On Talking About Work in Therapy
When doing the work involves talking about work, I often notice folks worrying that this isn’t something we should be spending time on in the therapy room. “I should just be grateful that I have a job,” or “Work isn’t really that important to me,” or “Everyone hates work, it is what it is.” These all make so much sense to me, and I’ve even said the same. But just like relationships, big life transitions, and any of life’s challenges, work has a huge impact on mental health, so let’s talk about it.
why is it important to talk about work in therapy?
Maybe talking about work means finding the right type of work. My own story at times felt like an aimless wander through career and job changes (first grade teacher, cabinet maker, Costco membership hawker, zip line tour guide, tech startup recruiting) that I now draw upon for inspiration, nostalgia, and confidence. Some of these jobs showed me a different part of what I valued. For one it was work that felt meaningful, for another, work that felt enriching, still another, work that felt sustainable. Others taught me what I couldn’t abide, that is, a lack of autonomy, dangerous conditions, and a disrespect for my life outside of work. In the end, finding the work I wanted to do was a therapeutic process that led me down the path of asking what do I want, what are my values, and how do I want to spend my days? These questions helped me get out of the looping and judgmental worry that “I should have had this figured out by now,” and approaching these questions with open curiosity and less judgment, the search for work that felt right became a deeply personal growth process.
work is a reflection of our values & our environment
Perhaps talking about work means exploring the ways in which internalized capitalist values have a huge impact on wellbeing. Any therapy process, especially if we’re talking about jobs, has to take into account the larger value systems that influence us. Capitalism in America expects perpetual growth, maximum efficiency, specialization, and profit. My puritan ancestors (the ones that shaped American government and economic practices for all of us) equated being a good person with being a productive person. We see this all over, from admonitions to “pull yourself up by your bootstraps,” to blind assumptions of meritocracy that don't account for social realities of oppression and privilege. These ways of thinking lead us to put aside our human need for rest, connection, safety, and dignity, in service of business that may or may not have our best interest in mind.
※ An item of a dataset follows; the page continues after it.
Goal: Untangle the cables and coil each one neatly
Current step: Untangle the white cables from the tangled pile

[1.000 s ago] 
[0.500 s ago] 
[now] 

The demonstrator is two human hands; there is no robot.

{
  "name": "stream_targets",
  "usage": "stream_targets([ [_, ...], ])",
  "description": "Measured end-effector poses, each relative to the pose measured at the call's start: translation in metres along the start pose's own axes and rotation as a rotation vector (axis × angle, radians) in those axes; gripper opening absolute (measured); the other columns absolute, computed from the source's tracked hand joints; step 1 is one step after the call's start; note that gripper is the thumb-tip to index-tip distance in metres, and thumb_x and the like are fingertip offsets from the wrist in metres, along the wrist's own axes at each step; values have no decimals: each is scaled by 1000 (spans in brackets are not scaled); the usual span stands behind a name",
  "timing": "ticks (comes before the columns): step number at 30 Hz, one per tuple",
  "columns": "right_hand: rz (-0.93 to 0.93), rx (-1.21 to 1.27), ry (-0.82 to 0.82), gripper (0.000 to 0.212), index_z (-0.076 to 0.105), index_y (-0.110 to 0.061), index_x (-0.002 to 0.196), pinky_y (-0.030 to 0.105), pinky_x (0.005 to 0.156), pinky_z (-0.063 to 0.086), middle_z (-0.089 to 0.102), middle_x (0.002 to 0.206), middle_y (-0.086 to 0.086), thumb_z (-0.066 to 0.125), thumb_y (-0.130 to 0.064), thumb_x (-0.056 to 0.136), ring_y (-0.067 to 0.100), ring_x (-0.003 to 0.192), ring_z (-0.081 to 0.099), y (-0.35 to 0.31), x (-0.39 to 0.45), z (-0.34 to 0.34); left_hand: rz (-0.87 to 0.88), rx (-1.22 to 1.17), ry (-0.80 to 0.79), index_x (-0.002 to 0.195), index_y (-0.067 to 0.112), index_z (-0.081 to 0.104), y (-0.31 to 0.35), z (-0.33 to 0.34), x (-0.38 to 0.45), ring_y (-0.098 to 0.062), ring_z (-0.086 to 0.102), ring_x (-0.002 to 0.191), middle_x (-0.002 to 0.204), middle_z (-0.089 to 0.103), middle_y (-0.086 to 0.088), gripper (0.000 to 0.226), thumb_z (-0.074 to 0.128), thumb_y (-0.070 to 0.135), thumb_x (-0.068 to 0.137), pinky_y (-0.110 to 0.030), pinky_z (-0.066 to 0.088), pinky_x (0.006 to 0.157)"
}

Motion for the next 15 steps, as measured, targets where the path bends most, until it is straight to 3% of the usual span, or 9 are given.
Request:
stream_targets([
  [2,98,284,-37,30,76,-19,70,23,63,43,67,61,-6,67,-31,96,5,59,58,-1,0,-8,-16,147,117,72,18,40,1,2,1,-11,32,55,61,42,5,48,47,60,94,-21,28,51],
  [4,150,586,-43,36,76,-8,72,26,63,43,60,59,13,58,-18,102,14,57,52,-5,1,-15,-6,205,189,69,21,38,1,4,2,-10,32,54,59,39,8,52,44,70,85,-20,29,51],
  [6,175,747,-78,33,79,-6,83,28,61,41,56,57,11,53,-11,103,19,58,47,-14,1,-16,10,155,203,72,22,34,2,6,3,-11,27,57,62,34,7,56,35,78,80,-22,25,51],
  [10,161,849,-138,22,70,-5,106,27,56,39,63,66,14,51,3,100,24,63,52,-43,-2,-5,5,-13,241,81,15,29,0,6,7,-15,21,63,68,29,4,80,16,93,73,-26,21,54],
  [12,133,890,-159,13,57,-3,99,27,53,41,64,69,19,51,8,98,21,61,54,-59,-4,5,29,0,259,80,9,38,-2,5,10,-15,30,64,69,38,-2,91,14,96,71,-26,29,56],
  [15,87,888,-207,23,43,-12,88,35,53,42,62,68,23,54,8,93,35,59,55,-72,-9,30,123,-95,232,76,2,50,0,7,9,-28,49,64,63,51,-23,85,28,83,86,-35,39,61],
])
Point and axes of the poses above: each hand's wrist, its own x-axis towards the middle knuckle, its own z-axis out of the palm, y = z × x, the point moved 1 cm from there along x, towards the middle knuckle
we’re taught that our work defines us & our self-worth
On a personal level this can lead to feelings of self-worth, belonging, and even a sense of meaning that rely entirely on the work we do and how it is valued or demeaned. Don’t get me wrong, work can be supportive in these ways, but defining ourselves only through the work we do leaves us vulnerable to forces outside our control and can lead to depression and anxiety, feelings of powerlessness, loss of autonomy, burnout and the inability to simply rest.
Talking about work can also be about relationships and humanity, because every retail worker, therapist, performer, engineer, entrepreneur, or what-have-you is a fully fledged human being that has much more to bring to the table than just their job function. The realities of professionalism can be constricting as much as they facilitate our work identities. Just like any other component of identity, whether cultural, sexual, gender, etc., who you are at work can bring with it privileges and challenges worth discussing in therapy.
discussing work in therapy can connect you to your values & purpose
So much more than complaining about bosses and coworkers, how we work says so much about who we are. Maybe you are on a quest to figure out what you want from work beyond a paycheck. Exploring work and career helps highlight our values and points us in the direction of meaning and purpose. In a world that can ask us to give ourselves over entirely to work, it’s worth discovering what we want from it, and what we don’t. In the process, there is a lot to learn about how we relate to the world around us, and the place we can make for ourselves.
Steve Wilson is an Associate Marriage and Family Therapist, a queer man, and a feminist. He loves working with young adults navigating adulthood, folks healing from racial trauma and minority stress, and couples/partners. He is especially drawn to working with adolescents and young adults embracing queerness. He deeply and personally understand the complexities of queer experience and want to help other queer individuals and partners, parents of queer and trans youth, and those practicing consensual non-monogamy (CNM) to build thriving, connected, & healing relationships.